So let’s talk about the six steps for data quality competency in underwriting.  These six steps are standard in the enterprise.  But, what we will discuss is how to tackle these in insurance underwriting.  And more importantly, what is the business impact to effective adoption of the competency.  It’s a repeating self-reinforcing cycle.  And when done correctly can be intelligent and adaptive to changing business needs.

Profile – Effectively profile and discover data from multiple sources

We’ll start at the beginning, a very good place to start.  First you need to understand your data.  Where is it from and in what shape does it come?  Whether internal or external sources, the profile step will help identify the problem areas.  In underwriting, this will involve a lot of external submission data from brokers and MGAs.  This is then combined with internal and service bureau data to get a full picture of the risk.  Identify you key data points for underwriting and a desired state for that data.  Once the data is profiled, you’ll get a very good sense of where your troubles are.  And continually profile as you bring other sources online using the same standards of measurement.  As a side, this will also help in remediating brokers that are not meeting the standard.

Measure – Establish data quality metrics and targets

As an underwriter you will need to determine what is the quality bar for the data you use.  Usually this means flagging your most critical data fields for meeting underwriting guidelines.  See where you are and where you want to be.  Determine how you will measure the quality of the data as well as desired state.  And by the way, actuarial and risk will likely do the same thing on the same or similar data.  Over time it all comes together as a team.

Design – Quickly build comprehensive data quality rules

This is the meaty part of the cycle, and fun to boot.  First look to your desired future state and your critical underwriting fields.  For each one, determine the rules by which you normally fix errant data.  Like what you do when you see a 30-story wood frame structure?  How do you validate, cleanse and remediate that discrepancy?  This may involve fuzzy logic or supporting data lookups, and can easily be captured.  Do this, write it down, and catalog it to be codified in your data quality tool.  As you go along you will see a growing library of data quality rules being compiled for broad use.

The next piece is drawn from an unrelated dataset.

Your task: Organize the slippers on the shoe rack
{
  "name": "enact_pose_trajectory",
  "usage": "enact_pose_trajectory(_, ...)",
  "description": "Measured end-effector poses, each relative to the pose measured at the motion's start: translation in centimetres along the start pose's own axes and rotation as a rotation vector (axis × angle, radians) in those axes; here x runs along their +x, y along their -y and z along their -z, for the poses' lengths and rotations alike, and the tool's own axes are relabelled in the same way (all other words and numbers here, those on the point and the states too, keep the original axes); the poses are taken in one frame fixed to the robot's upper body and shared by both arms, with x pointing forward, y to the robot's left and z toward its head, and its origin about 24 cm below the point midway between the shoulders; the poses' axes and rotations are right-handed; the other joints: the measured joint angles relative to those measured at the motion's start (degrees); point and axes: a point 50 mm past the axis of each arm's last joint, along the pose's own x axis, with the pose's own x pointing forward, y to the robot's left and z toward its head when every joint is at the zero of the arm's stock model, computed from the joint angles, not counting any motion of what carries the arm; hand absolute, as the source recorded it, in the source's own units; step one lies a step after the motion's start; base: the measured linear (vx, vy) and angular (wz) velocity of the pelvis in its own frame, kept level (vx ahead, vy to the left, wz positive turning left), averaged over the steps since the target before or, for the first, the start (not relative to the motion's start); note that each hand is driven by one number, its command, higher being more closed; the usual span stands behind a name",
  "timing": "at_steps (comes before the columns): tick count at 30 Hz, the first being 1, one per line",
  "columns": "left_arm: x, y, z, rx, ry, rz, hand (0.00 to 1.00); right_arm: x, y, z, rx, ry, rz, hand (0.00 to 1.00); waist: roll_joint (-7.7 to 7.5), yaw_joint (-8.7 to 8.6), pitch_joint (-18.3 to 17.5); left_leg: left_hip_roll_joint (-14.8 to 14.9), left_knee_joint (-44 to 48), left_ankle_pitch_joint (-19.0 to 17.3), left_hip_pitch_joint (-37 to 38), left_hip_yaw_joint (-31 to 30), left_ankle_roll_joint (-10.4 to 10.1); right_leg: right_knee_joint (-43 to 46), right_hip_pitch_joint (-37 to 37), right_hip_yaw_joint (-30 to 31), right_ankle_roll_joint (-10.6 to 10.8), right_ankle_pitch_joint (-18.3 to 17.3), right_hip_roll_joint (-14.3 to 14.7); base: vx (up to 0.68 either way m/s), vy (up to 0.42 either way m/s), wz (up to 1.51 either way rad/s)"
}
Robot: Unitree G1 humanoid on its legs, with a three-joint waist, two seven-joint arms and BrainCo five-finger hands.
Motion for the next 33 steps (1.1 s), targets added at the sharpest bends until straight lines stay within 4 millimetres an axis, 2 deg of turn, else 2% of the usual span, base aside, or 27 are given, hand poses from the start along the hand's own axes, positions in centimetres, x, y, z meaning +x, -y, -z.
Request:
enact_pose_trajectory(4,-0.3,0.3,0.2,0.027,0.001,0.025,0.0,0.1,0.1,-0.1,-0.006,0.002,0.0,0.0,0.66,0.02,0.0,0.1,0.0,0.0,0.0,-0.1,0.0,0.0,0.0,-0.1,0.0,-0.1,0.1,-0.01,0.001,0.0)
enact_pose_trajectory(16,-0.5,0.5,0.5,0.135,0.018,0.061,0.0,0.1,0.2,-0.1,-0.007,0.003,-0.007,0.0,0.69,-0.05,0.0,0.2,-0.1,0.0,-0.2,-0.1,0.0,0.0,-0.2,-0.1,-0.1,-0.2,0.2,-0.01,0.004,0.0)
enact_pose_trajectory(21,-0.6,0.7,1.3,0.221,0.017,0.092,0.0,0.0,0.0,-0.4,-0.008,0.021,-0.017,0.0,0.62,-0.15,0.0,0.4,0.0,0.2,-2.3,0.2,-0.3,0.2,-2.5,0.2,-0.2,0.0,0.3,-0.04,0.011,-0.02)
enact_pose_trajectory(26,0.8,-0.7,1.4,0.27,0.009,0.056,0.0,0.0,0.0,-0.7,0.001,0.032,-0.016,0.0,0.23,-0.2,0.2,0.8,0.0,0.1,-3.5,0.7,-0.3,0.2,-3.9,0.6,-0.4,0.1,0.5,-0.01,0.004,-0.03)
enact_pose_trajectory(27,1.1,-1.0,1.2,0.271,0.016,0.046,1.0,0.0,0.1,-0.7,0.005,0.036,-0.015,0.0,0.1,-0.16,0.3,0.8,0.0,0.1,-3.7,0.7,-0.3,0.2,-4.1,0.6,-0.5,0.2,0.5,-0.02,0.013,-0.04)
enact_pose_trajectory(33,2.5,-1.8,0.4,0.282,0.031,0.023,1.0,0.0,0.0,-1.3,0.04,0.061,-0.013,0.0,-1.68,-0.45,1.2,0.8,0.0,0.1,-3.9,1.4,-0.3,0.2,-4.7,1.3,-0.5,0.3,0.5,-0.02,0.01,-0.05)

Deploy – Native data quality services across the enterprise

Once these rules are compiled and tested, they can be deployed for reuse in the organization.  This is the beautiful magical thing that happens.  Your institutional knowledge of your underwriting criteria can be captured and reused.  This doesn’t mean just once, but reused to cleanse existing data, new data and everything going forward.  Your analysts will love you, your actuaries and risk modelers will love you; you will be a hero.

Review – Assess performance against goals

Remember those goals you set for your quality when you started?  Check and see how you’re doing.  After a few weeks and months, you should be able to profile the data, run the reports and see that the needle will have moved.  Remember that as part of the self-reinforcing cycle, you can now identify new issues to tackle and adjust those that aren’t working.  One metric that you’ll want to measure over time is the increase of higher quote flow, better productivity and more competitive premium pricing.

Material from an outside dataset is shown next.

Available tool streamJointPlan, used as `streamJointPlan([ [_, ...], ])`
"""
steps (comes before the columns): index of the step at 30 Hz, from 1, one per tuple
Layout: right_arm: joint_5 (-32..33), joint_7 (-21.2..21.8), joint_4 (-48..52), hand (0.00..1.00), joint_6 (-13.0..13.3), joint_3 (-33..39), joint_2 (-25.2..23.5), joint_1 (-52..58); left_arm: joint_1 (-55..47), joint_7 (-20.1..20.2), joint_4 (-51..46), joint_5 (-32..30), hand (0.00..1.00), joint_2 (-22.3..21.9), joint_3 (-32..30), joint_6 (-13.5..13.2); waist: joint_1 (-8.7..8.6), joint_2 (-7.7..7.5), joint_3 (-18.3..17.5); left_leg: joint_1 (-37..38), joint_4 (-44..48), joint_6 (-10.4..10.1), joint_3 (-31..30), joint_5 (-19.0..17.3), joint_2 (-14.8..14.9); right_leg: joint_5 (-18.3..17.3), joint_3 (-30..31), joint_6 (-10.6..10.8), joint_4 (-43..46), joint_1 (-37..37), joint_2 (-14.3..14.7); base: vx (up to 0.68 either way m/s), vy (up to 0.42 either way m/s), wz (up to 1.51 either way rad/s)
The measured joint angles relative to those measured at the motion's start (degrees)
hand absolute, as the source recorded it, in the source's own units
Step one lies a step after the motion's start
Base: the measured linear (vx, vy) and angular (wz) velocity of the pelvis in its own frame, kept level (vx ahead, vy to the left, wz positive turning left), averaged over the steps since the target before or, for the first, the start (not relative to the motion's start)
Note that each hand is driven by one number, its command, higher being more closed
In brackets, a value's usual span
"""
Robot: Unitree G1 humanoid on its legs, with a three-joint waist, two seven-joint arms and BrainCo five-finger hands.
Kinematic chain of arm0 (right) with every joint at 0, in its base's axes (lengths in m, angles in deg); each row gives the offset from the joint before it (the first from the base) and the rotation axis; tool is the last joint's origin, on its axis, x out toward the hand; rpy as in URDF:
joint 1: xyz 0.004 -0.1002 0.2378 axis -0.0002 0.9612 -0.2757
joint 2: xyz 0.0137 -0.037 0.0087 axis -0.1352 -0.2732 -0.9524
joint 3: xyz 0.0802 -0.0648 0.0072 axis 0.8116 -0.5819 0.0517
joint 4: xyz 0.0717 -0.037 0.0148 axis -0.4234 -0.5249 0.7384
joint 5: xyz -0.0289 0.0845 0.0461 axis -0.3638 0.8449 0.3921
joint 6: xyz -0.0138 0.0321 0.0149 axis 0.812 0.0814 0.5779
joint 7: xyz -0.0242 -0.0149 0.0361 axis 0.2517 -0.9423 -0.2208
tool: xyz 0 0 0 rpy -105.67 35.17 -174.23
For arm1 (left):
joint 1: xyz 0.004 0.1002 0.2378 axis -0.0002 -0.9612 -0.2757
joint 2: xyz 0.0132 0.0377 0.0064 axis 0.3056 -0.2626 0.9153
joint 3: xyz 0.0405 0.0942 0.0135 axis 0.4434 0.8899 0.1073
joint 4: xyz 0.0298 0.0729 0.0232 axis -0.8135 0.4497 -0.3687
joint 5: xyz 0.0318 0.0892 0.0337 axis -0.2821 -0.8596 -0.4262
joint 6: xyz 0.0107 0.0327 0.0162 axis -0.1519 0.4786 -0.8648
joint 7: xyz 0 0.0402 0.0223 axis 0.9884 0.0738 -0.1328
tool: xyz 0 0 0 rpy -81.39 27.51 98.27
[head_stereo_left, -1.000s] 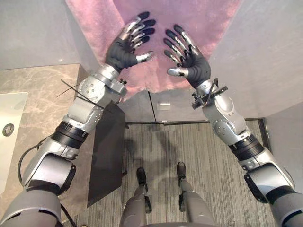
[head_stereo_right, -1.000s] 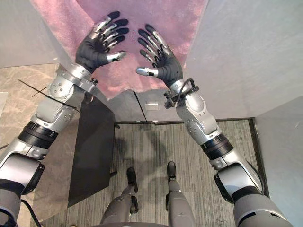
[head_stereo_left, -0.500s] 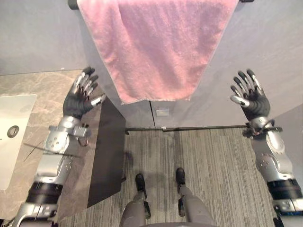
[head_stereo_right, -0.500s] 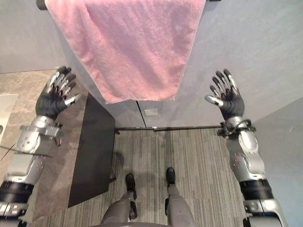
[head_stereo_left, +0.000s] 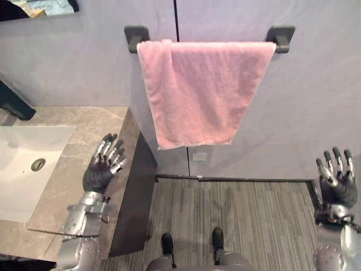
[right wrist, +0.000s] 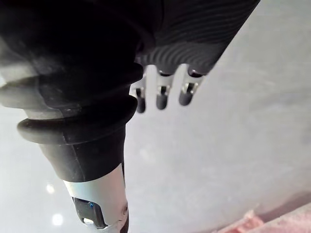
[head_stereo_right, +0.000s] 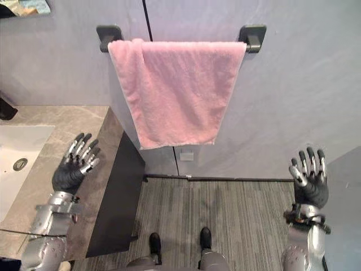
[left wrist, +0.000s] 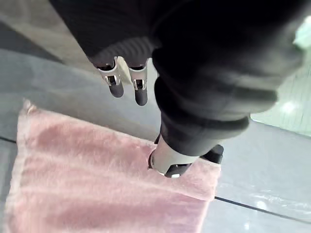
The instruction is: Organize washtable
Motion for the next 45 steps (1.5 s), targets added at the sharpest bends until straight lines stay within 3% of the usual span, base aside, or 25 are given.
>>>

Monitor – Proactively address critical issues

Now monitor constantly.  As you bring new MGAs online, receive new underwriting guidelines or launch into new lines of business you will repeat this cycle.  You will also utilize the same rule set as portfolios are acquired.  It becomes a good way to sanity check the acquisition of business against your quality standards.

In case it wasn’t apparent your data quality plan is now more automated.  With few manual exceptions you should not have to be remediating data the way you were in the past.  In each of these steps there is obvious business value.  In the end, it all adds up to better risk/cat modeling, more accurate risk pricing, cleaner data (for everyone in the organization) and more time doing the core business of underwriting.  Imagine if you can increase your quote volume simply by not needing to muck around in data.  Imagine if you can improve your quote to bind ratio through better quality data and pricing.  The last time I checked, that’s just good insurance business.

And now for something completely different…cats on pianos.  No, just kidding.  But check here to learn more about Informatica’s insurance initiatives.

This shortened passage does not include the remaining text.